Description of the task -> Every line below is to be given again precisely; images are to be left out.

───── Supplied material ─────

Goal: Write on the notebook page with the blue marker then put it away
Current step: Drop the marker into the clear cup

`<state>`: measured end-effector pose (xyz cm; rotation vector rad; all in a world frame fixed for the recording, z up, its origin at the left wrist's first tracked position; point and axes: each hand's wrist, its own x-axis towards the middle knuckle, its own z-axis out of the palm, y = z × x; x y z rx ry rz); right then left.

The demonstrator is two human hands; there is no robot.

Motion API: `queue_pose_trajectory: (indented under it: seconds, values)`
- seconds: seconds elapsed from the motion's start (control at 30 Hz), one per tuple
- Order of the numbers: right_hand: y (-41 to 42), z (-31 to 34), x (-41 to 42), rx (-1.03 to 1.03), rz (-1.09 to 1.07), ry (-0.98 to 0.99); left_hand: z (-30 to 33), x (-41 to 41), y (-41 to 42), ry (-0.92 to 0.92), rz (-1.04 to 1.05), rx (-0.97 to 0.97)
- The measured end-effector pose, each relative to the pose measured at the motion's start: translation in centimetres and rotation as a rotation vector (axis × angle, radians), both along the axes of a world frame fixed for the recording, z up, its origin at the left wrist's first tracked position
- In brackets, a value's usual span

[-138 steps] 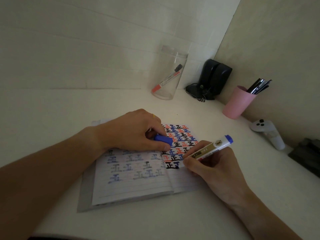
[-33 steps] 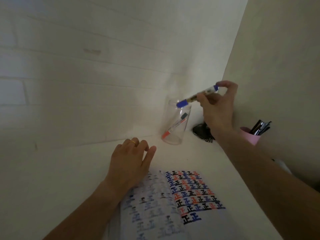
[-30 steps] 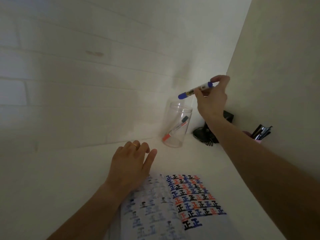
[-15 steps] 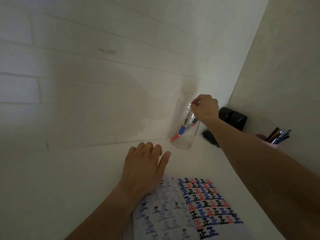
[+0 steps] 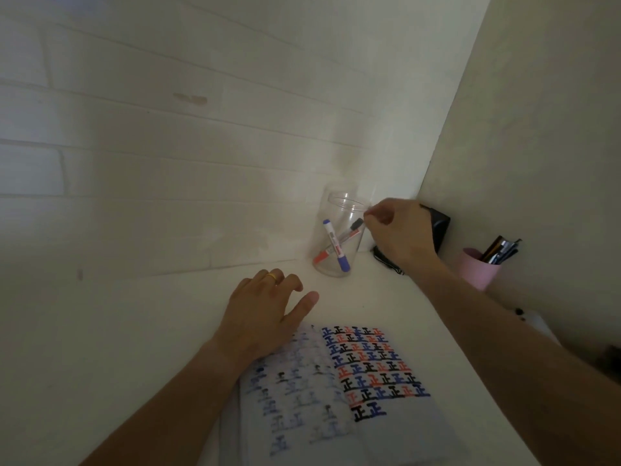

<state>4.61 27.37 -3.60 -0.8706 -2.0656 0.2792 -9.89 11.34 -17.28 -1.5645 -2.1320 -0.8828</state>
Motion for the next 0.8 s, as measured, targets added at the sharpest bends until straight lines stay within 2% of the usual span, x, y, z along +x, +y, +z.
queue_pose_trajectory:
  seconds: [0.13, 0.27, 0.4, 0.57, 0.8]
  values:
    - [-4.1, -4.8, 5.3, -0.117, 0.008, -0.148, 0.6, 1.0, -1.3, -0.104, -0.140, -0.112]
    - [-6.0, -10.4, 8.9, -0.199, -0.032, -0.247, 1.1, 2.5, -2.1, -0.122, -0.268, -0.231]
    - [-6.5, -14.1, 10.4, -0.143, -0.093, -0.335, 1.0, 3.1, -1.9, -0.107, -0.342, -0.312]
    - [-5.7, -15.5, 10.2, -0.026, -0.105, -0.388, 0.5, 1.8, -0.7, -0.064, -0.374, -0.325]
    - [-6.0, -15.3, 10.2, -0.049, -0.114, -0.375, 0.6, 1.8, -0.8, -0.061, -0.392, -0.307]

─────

The completed task ->
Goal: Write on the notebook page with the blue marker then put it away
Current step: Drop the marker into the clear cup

`<state>`: measured end-effector pose (xyz cm; rotation vector rad; all in a world frame fixed for the recording, z up, its origin at the left wrist's first tracked position; point and axes: each hand's wrist, its own x-axis towards the middle knuckle, its own z-axis out of the palm, y = z × x; x y z rx ry rz); right then left.

The demonstrator is two human hands; there is no robot.

Motion API: `queue_pose_trajectory: (indented under it: seconds, values)`
- seconds: seconds elapsed from the motion's start (control at 30 Hz), one per tuple
- Order of the numbers: right_hand: y (-41 to 42), z (-31 to 34), x (-41 to 42), rx (-1.03 to 1.03), rz (-1.09 to 1.07), ry (-0.98 to 0.99); left_hand: z (-30 to 33), x (-41 to 41), y (-41 to 42), ry (-0.92 to 0.92), rz (-1.04 to 1.05), rx (-0.97 to 0.97)
- The measured end-effector pose, each relative to the pose measured at the motion's start: translation in centimetres and rotation as a rotation vector (axis × angle, radians), both along the axes of a world frame fixed for the recording, z up, its origin at the left wrist's first tracked position
- In brackets, a value's usual span

[-138 steps] 
[-33 steps] 
[-30 steps] 
[-15 steps] 
[+0 steps] 

<state>4.61 27.37 -3.60 -0.8706 -2.0656 0.2792 -9.89 11.34 -17.28 -1.5645 -2.1320 -0.8828</state>
Motion for the next 0.8 s, as measured, targets added at the sharpest bends until straight lines stay within 2% of the usual span, x, y, z along +x, +y, +z.
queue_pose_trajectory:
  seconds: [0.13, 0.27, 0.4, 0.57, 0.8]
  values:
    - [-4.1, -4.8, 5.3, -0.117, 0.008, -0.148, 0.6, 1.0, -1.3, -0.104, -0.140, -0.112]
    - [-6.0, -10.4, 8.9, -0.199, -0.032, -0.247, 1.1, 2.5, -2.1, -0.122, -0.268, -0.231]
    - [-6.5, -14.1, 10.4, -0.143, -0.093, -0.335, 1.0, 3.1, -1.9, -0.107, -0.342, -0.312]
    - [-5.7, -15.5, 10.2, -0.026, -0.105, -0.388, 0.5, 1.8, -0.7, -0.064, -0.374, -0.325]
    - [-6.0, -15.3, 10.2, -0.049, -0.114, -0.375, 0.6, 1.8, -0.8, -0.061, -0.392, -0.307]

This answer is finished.